▶ **Task prompt**: With the images removed, return every line below exactly as it reads.

▶ **Supplied material**:
Segment Open
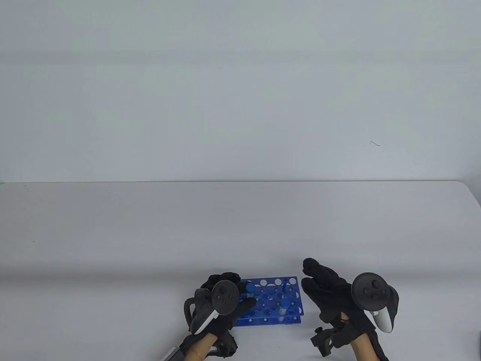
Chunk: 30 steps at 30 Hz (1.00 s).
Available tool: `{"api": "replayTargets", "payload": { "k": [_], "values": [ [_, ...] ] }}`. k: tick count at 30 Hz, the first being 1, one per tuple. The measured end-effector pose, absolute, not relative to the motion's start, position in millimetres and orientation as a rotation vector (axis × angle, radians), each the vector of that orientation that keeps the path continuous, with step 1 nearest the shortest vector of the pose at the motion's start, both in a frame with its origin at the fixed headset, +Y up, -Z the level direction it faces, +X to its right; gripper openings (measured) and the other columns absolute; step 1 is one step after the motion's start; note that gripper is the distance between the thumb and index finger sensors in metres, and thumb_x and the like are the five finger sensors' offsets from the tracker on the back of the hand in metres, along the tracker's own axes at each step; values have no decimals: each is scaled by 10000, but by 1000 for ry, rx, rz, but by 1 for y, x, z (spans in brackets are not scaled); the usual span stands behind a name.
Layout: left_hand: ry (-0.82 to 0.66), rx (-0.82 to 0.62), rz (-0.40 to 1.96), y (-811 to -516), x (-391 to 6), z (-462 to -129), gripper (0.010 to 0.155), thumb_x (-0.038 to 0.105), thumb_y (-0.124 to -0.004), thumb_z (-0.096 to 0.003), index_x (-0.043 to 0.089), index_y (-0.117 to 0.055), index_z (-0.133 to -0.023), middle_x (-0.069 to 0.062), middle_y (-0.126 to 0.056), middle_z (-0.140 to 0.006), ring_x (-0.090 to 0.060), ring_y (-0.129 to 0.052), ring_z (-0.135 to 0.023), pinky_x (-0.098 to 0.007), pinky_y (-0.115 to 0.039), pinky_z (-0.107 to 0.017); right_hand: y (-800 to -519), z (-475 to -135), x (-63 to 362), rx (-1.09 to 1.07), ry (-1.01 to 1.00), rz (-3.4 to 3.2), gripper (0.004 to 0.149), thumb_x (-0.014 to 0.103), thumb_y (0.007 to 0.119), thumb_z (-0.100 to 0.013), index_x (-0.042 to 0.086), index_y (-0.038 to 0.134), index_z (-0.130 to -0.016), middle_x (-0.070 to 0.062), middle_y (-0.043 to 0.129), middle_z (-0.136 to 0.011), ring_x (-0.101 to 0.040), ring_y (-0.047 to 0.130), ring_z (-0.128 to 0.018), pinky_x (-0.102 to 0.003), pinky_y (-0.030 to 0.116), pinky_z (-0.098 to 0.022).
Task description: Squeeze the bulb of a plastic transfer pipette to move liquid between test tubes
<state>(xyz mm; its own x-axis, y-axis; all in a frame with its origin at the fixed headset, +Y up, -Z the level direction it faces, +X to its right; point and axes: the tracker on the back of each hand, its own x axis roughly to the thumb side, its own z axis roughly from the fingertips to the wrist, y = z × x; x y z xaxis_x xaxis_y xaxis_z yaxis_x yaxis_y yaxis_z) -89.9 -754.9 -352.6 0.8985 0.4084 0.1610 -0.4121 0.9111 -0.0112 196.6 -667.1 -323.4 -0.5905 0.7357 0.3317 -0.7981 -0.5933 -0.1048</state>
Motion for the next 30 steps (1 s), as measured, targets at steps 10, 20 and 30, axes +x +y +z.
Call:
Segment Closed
▶ **Solved problem**:
Chunk: 30 steps at 30 Hz (1.00 s).
Available tool: `{"api": "replayTargets", "payload": { "k": [_], "values": [ [_, ...] ] }}`. k: tick count at 30 Hz, the first being 1, one per tuple. The measured end-effector pose, absolute, not relative to the motion's start, position in millimetres and orientation as a rotation vector (axis × angle, radians), each the vector of that orientation that keeps the path continuous, with step 1 nearest the shortest vector of the pose at the motion's start, both in a frame with its origin at the fixed headset, +Y up, -Z the level direction it faces, +X to its right; gripper openings (measured) and the other columns absolute; step 1 is one step after the motion's start; note that gripper is the distance between the thumb and index finger sensors in metres, and thumb_x and the like are the five finger sensors' offsets from the tracker on the back of the hand in metres, along the tracker's own axes at each step; values have no decimals: each is scaled by 10000, but by 1000 for ry, rx, rz, but by 1 for y, x, z (spans in brackets are not scaled); the usual span stands behind a name.
Layout: left_hand: ry (-0.82 to 0.66), rx (-0.82 to 0.62), rz (-0.40 to 1.96), y (-811 to -516), x (-391 to 6), z (-462 to -129), gripper (0.010 to 0.155), thumb_x (-0.038 to 0.105), thumb_y (-0.124 to -0.004), thumb_z (-0.096 to 0.003), index_x (-0.043 to 0.089), index_y (-0.117 to 0.055), index_z (-0.133 to -0.023), middle_x (-0.069 to 0.062), middle_y (-0.126 to 0.056), middle_z (-0.140 to 0.006), ring_x (-0.090 to 0.060), ring_y (-0.129 to 0.052), ring_z (-0.135 to 0.023), pinky_x (-0.098 to 0.007), pinky_y (-0.115 to 0.039), pinky_z (-0.107 to 0.017); right_hand: y (-800 to -519), z (-475 to -135), x (-63 to 362), rx (-1.09 to 1.07), ry (-1.01 to 1.00), rz (-3.4 to 3.2), gripper (0.004 to 0.149), thumb_x (-0.014 to 0.103), thumb_y (0.007 to 0.119), thumb_z (-0.100 to 0.013), index_x (-0.042 to 0.086), index_y (-0.038 to 0.134), index_z (-0.130 to -0.016), middle_x (-0.070 to 0.062), middle_y (-0.043 to 0.129), middle_z (-0.136 to 0.011), ring_x (-0.101 to 0.040), ring_y (-0.047 to 0.130), ring_z (-0.128 to 0.018), pinky_x (-0.102 to 0.003), pinky_y (-0.030 to 0.116), pinky_z (-0.098 to 0.022).
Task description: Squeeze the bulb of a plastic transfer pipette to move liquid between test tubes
<state>(xyz mm; its own x-axis, y-axis; all in a frame with its origin at the fixed headset, +Y up, -Z the level direction it faces, +X to its right; point and axes: the tracker on the back of each hand, its own x axis roughly to the thumb side, its own z axis roughly from the fingertips to the wrist, y = z × x; x y z xaxis_x xaxis_y xaxis_z yaxis_x yaxis_y yaxis_z) -89.9 -754.9 -352.6 0.8985 0.4084 0.1610 -0.4121 0.9111 -0.0112 196.6 -667.1 -323.4 -0.5905 0.7357 0.3317 -0.7981 -0.5933 -0.1048</state>
Motion for the next 30 steps (1 s), as measured, targets at steps 10, 20 and 30, axes +x +y +z.
Call:

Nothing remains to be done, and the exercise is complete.